Boyarsky, 41, confirmed that he has been notified of the change, and is taking the change philosophically.
"It has been an incredible honor and privilege to serve as supervising DA for the North County, where I was able to help victims renew strong relationships with law-enforcement agencies and be active in the community where I live," he said.
He said he looks forward to continuing his public service "in whatever role" in which he's asked to serve. Boyarsky holds a law degree from University of California, Berkeley.
In addition to his work on the hate-crimes unit, Boyarsky said he is most proud of his work on the case of John Peckham, the bicyclist who was killed by a driver allegedly high on methamphetamines in the Palo Alto foothills last year. The driver was sentenced to 19 years in state prison. He also supervised the handling of the Amy Malzbender case, in which the young girl riding her bicycle to school was killed after being hit by a car driven by a Palo Alto High School student.
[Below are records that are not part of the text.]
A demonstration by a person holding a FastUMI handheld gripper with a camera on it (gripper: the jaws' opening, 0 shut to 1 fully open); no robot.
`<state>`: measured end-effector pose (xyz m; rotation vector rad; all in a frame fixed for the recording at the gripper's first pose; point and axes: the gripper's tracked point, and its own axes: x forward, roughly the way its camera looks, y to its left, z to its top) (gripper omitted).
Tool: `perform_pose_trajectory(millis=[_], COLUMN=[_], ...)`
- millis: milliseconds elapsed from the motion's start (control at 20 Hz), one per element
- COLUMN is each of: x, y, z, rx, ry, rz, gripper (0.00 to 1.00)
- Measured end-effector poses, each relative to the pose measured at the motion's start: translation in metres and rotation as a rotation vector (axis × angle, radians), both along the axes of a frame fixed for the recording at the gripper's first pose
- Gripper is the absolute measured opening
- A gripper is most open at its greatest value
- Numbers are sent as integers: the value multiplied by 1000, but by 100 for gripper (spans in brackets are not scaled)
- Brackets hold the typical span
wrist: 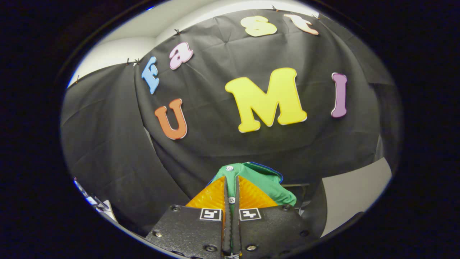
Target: Put the clothes into the washing machine and then close the washing machine lid.
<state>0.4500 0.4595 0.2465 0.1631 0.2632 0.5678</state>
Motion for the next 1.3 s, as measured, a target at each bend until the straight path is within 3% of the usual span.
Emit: perform_pose_trajectory(millis=[650,1300], x=[65,104], y=[45,34], z=[-138,-256], rx=[-107,-208], ry=[238,459], rz=[6,-49], gripper=[5,5])
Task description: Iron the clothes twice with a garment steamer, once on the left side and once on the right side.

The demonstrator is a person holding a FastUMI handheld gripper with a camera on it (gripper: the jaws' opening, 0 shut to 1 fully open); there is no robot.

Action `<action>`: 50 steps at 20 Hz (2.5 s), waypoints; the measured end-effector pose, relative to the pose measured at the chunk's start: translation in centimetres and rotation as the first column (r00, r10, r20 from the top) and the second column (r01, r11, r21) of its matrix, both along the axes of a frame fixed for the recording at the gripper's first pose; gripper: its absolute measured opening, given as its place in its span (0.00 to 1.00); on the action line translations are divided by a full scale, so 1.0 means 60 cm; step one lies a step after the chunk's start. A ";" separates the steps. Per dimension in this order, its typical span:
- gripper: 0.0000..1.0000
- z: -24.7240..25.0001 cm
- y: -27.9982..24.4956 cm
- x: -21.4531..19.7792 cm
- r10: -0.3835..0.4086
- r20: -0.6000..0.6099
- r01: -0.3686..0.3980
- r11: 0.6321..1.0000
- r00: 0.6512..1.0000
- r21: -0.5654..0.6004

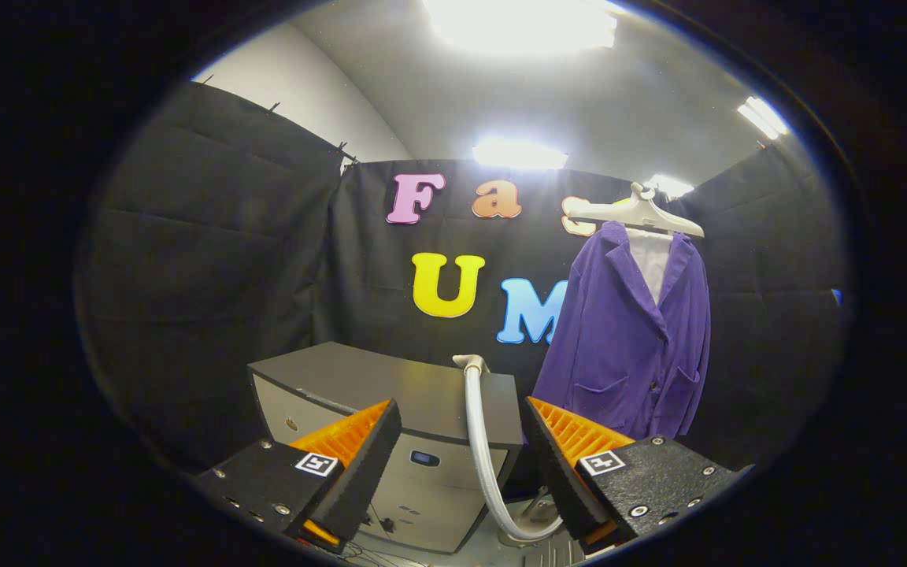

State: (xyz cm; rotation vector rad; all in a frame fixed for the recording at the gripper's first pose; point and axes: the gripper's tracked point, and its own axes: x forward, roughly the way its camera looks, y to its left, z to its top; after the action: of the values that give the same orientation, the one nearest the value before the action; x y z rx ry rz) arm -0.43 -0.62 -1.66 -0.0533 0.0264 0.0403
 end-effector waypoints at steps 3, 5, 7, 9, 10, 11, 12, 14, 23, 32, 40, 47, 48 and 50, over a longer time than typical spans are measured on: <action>0.95 0.005 -0.006 -0.002 0.009 0.002 -0.009 1.000 1.000 0.006; 0.95 0.006 -0.011 -0.002 0.026 -0.007 -0.026 1.000 1.000 0.003; 0.95 0.008 -0.015 -0.008 0.044 -0.014 -0.044 0.999 0.999 -0.009; 0.95 0.015 -0.019 -0.017 0.065 -0.018 -0.065 0.998 0.998 -0.017; 0.95 0.018 -0.022 -0.018 0.081 -0.020 -0.081 0.997 0.997 -0.018; 0.95 0.022 -0.022 -0.021 0.100 -0.024 -0.101 0.995 0.995 -0.018; 0.95 0.027 -0.022 -0.025 0.119 -0.027 -0.120 0.993 0.993 -0.020; 0.95 0.037 -0.026 -0.031 0.146 -0.034 -0.147 0.989 0.989 -0.031; 0.95 0.090 -0.052 0.048 0.160 -0.051 -0.156 0.986 0.986 0.062; 0.95 0.088 -0.036 0.276 0.036 -0.162 -0.035 0.999 0.986 0.011; 0.95 0.037 -0.005 0.465 -0.045 -0.405 0.089 0.992 0.913 0.089; 0.95 -0.074 -0.041 0.606 -0.080 -0.600 0.256 0.942 0.796 0.215; 0.95 -0.090 -0.047 0.625 -0.074 -0.624 0.282 0.928 0.778 0.242; 0.95 -0.125 -0.055 0.655 -0.050 -0.665 0.333 0.892 0.745 0.305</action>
State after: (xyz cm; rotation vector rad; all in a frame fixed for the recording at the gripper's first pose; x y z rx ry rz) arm 38.88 -3.92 -9.17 0.3928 0.7243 -0.1542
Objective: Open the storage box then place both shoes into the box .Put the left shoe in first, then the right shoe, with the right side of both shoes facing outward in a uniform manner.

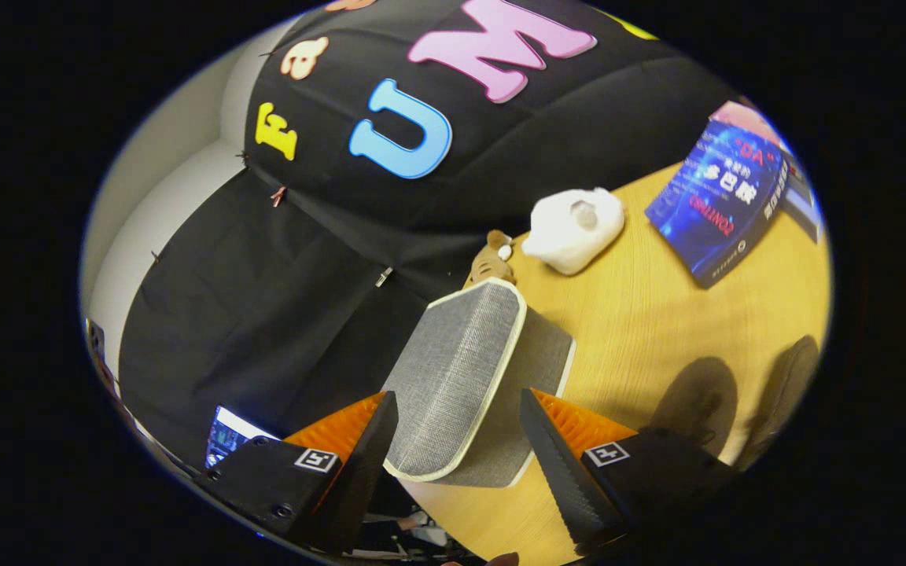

Boyarsky said in general his style has been to be open and seek consensus among parents, defense attorneys and police agencies on issues such as teen drinking. He noted he has "supervised and mentored" 34 deputy DAs who have passed through the North County office during his tenure.
Police departments throughout the North County will miss Boyarsky as supervising DA, Palo Alto police Capt. Dennis Burns said of the impending change.
"Jay has set the standard for service and professionalism," Burns told the Weekly. "And that's saying a lot, because we've had outstanding people in that position."
Burns said Boyarsky "has been a real partner with all the police agencies in our area," both as a leader and "as a great teacher" for police officers, covering "not just the law but the politics and the system. He had no agenda -- other than just trying to do the right thing. I'm pretty sad he's leaving, both personally and professionally. But the good news is he's not going very far."